» **PROBLEM DESCRIPTION**: Each record below should be returned word for word, with no pictures included.
[[ RECORDED INFORMATION open ]]
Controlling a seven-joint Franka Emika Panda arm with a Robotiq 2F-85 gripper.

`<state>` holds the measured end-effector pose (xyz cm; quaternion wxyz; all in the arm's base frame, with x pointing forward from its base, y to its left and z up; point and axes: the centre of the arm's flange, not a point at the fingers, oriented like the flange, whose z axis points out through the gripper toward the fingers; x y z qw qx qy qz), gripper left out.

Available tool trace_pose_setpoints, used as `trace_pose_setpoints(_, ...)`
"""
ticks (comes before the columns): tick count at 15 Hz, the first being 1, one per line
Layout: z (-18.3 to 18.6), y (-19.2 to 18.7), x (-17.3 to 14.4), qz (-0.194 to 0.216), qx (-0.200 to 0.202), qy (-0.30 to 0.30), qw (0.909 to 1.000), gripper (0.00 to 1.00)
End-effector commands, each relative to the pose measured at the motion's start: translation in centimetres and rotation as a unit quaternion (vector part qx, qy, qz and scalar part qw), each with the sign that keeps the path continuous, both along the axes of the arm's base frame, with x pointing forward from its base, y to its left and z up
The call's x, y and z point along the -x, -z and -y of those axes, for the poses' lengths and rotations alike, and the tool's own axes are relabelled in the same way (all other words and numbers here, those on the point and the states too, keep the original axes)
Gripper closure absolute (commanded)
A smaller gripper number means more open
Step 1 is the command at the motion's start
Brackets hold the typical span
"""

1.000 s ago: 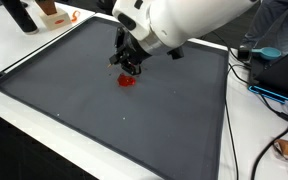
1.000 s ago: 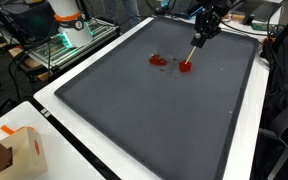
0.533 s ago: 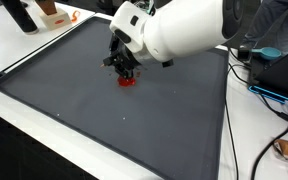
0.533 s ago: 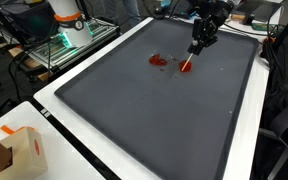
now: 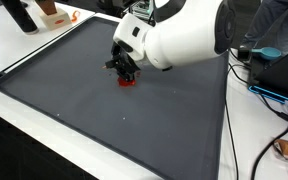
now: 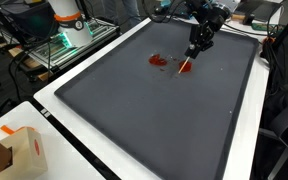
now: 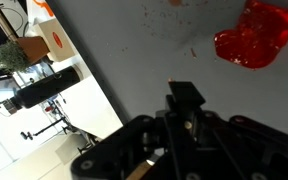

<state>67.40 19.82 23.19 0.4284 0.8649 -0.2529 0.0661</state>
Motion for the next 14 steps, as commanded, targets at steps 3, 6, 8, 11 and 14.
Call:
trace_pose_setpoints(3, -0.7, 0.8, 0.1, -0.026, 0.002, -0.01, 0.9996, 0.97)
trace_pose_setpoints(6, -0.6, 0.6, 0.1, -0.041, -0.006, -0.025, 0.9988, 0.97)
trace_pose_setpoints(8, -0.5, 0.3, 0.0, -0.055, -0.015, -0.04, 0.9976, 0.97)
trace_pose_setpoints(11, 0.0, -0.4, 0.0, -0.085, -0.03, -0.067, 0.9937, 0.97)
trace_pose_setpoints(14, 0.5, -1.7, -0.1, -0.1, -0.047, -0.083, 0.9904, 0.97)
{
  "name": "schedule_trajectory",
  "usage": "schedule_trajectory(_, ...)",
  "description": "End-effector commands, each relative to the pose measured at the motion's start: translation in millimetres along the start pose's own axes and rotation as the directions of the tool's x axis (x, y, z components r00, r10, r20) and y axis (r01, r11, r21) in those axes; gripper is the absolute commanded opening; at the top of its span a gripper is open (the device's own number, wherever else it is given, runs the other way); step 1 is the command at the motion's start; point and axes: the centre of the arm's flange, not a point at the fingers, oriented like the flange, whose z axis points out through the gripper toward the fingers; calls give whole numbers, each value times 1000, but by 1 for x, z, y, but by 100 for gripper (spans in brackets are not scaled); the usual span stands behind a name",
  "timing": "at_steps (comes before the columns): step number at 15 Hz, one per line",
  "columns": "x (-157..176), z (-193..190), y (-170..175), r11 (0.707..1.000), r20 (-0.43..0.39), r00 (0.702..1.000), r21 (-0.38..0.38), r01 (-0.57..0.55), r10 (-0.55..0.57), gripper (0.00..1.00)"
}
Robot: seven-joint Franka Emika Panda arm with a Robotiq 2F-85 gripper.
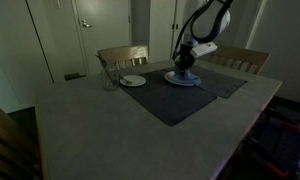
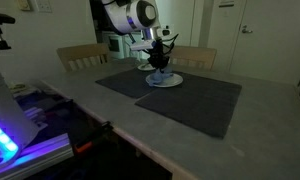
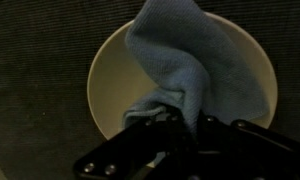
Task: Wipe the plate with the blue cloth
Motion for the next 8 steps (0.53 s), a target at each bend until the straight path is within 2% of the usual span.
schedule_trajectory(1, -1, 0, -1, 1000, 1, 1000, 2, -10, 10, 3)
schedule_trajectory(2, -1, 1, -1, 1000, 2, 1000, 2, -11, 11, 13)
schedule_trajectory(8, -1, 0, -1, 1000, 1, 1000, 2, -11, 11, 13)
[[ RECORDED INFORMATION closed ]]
» **SOLUTION**:
Controlling a seven-joint Franka Emika Panda arm with a Robotiq 2F-85 gripper.

`<state>` holds the measured end-effector pose (xyz cm; quaternion wxyz; all in the arm's base frame, with x pointing forward from its base, y to its left and z up; point and axes: the centre of the arm's flange, not a point at the fingers, oriented like the flange, whose z axis points out through the gripper toward the fingers; x y z qw qx qy qz), gripper left out.

Available tool trace_pose_setpoints, used as `trace_pose_setpoints(_, ...)`
"""
ticks (comes before the columns): tick count at 15 Hz, the first being 1, one per line
Layout: z (-18.3 to 18.6), y (-19.2 to 18.7), x (-17.3 to 14.4), qz (-0.194 to 0.216), qx (-0.200 to 0.202), qy (-0.30 to 0.30), qw (0.909 to 1.000), gripper (0.00 to 1.00)
End-effector commands, each relative to the pose measured at the motion's start: translation in centimetres and rotation as a unit quaternion (vector part qx, qy, qz and scalar part qw), each with the sign that keeps the path continuous, both along the axes of the arm's base frame, with x pointing forward from its base, y to its left and z up
The call's x, y and z point along the -x, -z and -y of those axes, for the poses' lengths and rotations alike, and the tool's own axes are relabelled in the same way (all other words and numbers here, those on the point and the states too, keep the original axes)
Gripper closure absolute (commanded)
A smaller gripper number means more open
Step 1 is the command at the motion's start
Brackets hold the typical span
"""

1.000 s ago: 
1.000 s ago: 
0.533 s ago: 
0.533 s ago: 
now: 
now: 
now: 

<state>67.40 19.82 23.19 0.4284 0.8649 -0.2529 0.0661</state>
Motion for the next 14 steps, as commanded, targets at steps 3, 6, 8, 11 and 14.
Call:
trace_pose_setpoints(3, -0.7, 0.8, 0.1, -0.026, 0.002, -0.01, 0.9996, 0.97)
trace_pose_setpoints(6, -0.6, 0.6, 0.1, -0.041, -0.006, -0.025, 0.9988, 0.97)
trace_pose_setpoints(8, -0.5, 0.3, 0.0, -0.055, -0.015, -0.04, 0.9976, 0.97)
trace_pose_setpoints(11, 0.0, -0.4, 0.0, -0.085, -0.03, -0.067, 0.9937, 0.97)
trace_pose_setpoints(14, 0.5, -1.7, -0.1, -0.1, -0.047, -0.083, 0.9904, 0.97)
{
  "name": "schedule_trajectory",
  "usage": "schedule_trajectory(_, ...)",
  "description": "End-effector commands, each relative to the pose measured at the motion's start: translation in millimetres along the start pose's own axes and rotation as the directions of the tool's x axis (x, y, z components r00, r10, r20) and y axis (r01, r11, r21) in those axes; gripper is the absolute commanded opening; at the top of its span a gripper is open (the device's own number, wherever else it is given, runs the other way); step 1 is the command at the motion's start; point and axes: the centre of the arm's flange, not a point at the fingers, oriented like the flange, whose z axis points out through the gripper toward the fingers; calls give whole numbers, each value times 1000, but by 1 for x, z, y, but by 100 for gripper (spans in brackets are not scaled); the usual span stands behind a name",
  "timing": "at_steps (comes before the columns): step number at 15 Hz, one per line",
  "columns": "x (-157..176), z (-193..190), y (-170..175), r11 (0.707..1.000), r20 (-0.43..0.39), r00 (0.702..1.000), r21 (-0.38..0.38), r01 (-0.57..0.55), r10 (-0.55..0.57), gripper (0.00..1.00)"
}
Robot: seven-joint Franka Emika Panda arm with a Robotiq 2F-85 gripper.
Task: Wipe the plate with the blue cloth
Motion for the next 8 steps (0.53 s), a target at each bend until the straight path is within 2% of the usual span.
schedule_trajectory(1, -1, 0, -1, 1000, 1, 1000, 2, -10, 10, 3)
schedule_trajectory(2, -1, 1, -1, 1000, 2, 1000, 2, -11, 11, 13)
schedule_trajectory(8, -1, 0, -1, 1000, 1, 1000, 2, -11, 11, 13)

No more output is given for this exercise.